» Task to carry out: Scan the material below and report how many lines include the string "point"; nothing else belongs in the reply.

» Data:

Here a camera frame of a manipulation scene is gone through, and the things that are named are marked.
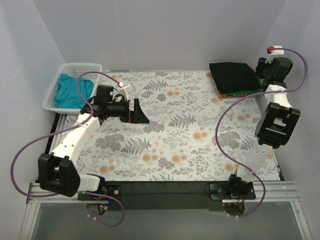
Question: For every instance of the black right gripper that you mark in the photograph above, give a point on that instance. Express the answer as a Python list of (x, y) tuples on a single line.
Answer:
[(261, 72)]

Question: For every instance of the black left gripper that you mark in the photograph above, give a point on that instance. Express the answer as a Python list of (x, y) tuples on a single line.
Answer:
[(128, 111)]

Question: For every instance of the black t shirt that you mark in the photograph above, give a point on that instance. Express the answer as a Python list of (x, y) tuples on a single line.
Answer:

» Response area: 3